Is My Anger Normal or Should I Seek Help?

Life is full of small frustrations that can easily push our buttons, and when those buttons get pushed, feeling angry is completely normal. In fact, anger can be healthy and beneficial when expressed in a constructive way. It can lead to clearer communication and even positive changes in relationships or situations. However, some people struggle to control their anger, and they may not even realize how out of hand it gets. Often, their loved ones bear the burden, modifying their behavior, being cautious with words, suppressing feelings, and tiptoeing around the angry person all in the name of “keeping the peace.” Seeking help from a Dialectical Behavior Therapy (DBT) therapist can be an effective way to address underlying issues and develop better emotional regulation skills, helping individuals and their loved ones find healthier ways to communicate and manage anger.

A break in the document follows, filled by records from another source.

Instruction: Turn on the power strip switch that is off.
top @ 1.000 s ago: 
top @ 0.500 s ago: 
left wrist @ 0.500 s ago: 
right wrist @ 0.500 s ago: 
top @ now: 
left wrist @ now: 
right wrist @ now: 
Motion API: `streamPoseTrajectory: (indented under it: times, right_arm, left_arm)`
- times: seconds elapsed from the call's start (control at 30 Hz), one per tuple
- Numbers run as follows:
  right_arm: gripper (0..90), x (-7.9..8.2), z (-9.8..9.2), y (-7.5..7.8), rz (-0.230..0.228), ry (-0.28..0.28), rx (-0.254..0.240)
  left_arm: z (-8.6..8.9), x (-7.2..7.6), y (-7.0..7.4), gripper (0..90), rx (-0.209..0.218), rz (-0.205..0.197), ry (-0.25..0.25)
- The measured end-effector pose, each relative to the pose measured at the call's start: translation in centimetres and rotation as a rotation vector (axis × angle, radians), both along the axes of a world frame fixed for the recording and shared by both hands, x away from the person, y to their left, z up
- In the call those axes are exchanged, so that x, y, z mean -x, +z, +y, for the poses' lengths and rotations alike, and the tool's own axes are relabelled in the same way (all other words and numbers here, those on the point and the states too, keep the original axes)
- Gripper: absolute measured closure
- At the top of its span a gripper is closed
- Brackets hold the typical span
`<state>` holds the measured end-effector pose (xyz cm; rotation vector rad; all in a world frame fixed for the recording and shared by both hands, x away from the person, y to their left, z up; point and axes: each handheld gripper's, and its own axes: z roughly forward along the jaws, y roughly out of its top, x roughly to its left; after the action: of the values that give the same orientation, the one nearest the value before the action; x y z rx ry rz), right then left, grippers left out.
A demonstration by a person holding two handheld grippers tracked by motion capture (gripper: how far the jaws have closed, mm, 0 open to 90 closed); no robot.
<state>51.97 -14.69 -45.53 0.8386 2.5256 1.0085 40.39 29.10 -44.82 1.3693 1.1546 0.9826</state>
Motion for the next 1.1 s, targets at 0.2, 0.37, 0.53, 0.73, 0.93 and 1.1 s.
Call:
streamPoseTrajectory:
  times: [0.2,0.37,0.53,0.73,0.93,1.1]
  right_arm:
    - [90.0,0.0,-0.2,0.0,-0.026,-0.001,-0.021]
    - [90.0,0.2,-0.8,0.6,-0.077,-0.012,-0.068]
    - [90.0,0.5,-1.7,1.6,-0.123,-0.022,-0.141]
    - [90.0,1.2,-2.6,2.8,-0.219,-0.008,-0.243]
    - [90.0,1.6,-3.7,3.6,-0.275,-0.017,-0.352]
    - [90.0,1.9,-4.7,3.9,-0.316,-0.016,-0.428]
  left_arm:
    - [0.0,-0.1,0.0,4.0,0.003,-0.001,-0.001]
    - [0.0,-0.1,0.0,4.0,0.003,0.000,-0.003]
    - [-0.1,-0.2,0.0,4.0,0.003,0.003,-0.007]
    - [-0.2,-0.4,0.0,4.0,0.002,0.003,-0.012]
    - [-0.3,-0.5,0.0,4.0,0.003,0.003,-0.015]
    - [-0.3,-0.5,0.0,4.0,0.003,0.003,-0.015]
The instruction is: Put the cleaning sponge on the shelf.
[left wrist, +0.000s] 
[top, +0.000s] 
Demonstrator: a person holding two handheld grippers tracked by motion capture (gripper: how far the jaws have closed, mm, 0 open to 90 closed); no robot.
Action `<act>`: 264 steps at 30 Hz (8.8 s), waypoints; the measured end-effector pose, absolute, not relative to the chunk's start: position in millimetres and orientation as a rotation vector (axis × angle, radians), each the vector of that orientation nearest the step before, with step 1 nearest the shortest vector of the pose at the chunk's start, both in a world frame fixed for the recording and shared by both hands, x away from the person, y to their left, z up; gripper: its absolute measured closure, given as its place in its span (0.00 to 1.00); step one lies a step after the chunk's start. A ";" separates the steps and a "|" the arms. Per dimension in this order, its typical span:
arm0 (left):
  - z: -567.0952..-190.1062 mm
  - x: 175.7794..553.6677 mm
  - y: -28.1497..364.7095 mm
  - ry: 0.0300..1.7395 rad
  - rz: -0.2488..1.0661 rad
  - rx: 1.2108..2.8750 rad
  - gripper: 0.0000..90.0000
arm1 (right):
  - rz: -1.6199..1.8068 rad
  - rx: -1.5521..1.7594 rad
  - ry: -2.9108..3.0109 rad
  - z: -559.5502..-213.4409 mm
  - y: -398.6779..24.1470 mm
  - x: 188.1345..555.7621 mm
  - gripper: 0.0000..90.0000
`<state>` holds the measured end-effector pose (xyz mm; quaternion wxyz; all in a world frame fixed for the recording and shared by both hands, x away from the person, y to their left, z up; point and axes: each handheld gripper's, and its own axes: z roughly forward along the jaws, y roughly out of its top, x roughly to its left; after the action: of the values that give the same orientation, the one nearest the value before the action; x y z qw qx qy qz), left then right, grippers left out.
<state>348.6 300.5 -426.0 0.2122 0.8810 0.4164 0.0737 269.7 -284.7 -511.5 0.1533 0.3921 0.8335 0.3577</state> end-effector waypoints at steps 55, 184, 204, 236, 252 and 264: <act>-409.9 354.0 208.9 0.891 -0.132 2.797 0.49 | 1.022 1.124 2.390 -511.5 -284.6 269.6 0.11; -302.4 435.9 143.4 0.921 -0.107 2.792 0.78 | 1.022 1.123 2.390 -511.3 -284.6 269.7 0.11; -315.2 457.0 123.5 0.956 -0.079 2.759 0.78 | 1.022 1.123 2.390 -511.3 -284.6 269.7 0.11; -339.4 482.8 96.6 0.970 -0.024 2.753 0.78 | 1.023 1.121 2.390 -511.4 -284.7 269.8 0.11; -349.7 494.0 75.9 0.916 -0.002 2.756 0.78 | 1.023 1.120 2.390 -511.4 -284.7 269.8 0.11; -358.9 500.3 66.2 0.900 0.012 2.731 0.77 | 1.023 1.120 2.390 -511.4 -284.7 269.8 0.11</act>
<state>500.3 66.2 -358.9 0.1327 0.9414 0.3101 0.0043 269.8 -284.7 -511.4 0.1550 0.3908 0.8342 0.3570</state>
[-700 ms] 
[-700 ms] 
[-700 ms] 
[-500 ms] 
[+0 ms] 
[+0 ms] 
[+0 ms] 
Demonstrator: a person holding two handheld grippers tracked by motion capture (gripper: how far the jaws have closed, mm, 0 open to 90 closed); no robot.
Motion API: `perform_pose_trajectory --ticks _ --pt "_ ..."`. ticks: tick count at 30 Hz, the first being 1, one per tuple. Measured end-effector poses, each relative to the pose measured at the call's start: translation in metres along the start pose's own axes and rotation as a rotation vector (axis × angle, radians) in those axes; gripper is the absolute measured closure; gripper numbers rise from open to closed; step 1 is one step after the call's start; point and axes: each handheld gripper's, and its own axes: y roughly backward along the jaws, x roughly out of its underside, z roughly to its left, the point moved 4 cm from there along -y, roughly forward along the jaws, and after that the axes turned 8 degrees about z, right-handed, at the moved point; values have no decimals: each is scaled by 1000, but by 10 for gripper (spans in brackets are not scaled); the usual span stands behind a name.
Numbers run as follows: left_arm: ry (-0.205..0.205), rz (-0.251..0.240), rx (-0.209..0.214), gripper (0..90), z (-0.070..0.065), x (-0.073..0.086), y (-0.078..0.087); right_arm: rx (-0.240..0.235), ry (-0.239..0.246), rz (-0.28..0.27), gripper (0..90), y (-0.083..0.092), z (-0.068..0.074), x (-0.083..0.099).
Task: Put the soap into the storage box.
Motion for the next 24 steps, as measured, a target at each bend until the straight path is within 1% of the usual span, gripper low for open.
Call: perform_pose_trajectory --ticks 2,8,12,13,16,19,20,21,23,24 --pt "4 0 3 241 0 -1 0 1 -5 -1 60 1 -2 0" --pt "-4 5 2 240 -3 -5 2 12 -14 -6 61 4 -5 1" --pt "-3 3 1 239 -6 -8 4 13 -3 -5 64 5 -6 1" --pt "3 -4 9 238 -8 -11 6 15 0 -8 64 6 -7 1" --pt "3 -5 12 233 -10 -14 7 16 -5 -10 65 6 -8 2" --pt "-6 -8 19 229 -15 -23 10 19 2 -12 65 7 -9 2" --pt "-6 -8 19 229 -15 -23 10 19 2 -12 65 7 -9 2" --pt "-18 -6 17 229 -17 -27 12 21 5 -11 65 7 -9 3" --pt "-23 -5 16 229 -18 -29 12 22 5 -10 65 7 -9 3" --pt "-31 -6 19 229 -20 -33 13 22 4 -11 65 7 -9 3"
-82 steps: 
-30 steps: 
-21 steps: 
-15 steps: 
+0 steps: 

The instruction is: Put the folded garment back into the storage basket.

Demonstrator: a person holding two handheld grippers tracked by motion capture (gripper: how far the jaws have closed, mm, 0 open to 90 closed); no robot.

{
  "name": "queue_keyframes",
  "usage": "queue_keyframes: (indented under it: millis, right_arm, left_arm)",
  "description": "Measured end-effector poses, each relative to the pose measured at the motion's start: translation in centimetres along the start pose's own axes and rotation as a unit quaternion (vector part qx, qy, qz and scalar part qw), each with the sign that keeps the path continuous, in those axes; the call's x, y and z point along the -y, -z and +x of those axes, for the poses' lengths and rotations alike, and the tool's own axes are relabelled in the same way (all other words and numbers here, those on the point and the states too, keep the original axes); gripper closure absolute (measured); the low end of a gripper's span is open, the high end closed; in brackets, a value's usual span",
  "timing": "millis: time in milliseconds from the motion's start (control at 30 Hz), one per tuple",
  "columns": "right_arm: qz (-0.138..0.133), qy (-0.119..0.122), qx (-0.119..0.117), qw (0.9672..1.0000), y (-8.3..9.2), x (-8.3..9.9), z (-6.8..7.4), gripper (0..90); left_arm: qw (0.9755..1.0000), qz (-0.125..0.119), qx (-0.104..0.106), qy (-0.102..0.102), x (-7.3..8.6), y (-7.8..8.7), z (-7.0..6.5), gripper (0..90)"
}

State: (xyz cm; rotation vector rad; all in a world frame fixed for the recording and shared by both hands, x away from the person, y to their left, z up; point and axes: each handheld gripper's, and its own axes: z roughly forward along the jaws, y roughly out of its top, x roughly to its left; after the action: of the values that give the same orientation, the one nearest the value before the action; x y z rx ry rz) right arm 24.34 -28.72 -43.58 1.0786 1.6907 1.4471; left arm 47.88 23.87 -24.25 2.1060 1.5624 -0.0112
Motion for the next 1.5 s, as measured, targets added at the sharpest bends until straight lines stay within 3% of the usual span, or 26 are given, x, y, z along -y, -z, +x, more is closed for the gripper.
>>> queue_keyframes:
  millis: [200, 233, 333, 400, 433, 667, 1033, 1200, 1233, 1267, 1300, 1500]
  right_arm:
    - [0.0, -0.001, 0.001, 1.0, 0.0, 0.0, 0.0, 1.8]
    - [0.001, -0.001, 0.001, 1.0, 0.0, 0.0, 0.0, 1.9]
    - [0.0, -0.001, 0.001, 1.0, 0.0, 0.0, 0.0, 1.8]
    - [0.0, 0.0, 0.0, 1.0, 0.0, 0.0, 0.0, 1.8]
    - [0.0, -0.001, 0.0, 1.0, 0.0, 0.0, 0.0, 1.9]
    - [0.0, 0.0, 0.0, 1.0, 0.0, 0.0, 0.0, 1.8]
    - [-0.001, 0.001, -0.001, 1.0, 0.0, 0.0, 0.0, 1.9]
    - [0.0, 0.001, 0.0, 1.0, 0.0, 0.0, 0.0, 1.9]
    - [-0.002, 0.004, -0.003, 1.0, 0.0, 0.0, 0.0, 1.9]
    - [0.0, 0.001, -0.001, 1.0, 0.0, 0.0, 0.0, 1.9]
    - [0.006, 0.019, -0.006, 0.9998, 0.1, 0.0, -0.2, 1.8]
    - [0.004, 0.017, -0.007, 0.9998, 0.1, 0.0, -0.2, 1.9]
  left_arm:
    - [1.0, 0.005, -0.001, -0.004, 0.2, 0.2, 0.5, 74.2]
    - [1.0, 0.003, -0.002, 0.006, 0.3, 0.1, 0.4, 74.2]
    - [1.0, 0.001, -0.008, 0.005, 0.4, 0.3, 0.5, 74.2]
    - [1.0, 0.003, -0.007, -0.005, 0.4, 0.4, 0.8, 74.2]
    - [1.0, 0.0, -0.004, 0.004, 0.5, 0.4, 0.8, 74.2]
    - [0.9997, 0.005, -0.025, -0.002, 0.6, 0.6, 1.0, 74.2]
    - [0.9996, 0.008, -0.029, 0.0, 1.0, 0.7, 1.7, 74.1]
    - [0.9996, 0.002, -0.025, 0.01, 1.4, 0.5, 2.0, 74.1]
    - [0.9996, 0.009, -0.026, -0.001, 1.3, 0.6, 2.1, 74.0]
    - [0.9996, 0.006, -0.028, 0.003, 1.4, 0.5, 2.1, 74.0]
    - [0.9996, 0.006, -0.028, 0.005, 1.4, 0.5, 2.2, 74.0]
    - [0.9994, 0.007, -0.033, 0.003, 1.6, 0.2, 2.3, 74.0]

Common Causes of Overwhelming Anger
If you’re unsure whether you might have issues with anger, consider the following common reasons behind intense anger and see if any resonate with your experiences.
Using Anger as a Coping Mechanism
Self-soothing through substances is common, but anger can also be a form of self-medication. There’s a biological reason for why some people frequently lose their temper. During angry episodes, the brain releases a hormone called norepinephrine, which acts like a natural painkiller. When triggered, we often revisit old wounds and buried feelings, whether we’re aware of them or not.
In these moments, anger releases norepinephrine to numb our emotional pain, masking feelings of vulnerability, rejection, or unworthiness. Over time, people can become dependent on their own anger, craving the chemical relief it provides in the same way someone might develop an addiction to a substance.
Anger as a Source of Power
The brain also produces another hormone during anger outbursts—epinephrine, commonly known as adrenaline. Unlike norepinephrine, which dulls emotional pain, epinephrine acts like a stimulant, flooding the body with energy.
This sudden rush of adrenaline helps counter feelings of powerlessness, whether it’s in a specific situation or a more general sense of life’s difficulties. This can be incredibly seductive, as medical experts suggest that epinephrine can be as addictive as substances like alcohol or cocaine. This explains why some people become hooked on the rush their anger provides.
Anger as Emotional Armor
For some, anger creates a buffer in relationships. This is often a response to past experiences where a parent or caregiver was emotionally unavailable or unreliable. As adults, people with these attachment wounds may use anger to maintain emotional distance in relationships, finding security in keeping others at arm’s length.
Strategies for Controlling Anger
- Acknowledge the Issue – Much like substance abuse, acknowledging that you may have a problem with anger is the first step toward managing it.
- Track Your Anger – Keeping a journal where you record each instance of anger can be enlightening. Note what triggered your anger, how intense it was on a scale of 0-10, and how you responded. This can help you gain insight into patterns of behavior.
- Feel Without Reacting – It’s important to allow yourself to feel your emotions, including anger, but reacting impulsively can cause harm. Practice walking away from heated situations, and resist the urge to send that angry message.
- Seek Professional Support – Speaking with a therapist or counselor can help you understand the deeper emotions fueling your anger. By addressing those underlying issues, you can start to heal and manage your anger in healthier ways.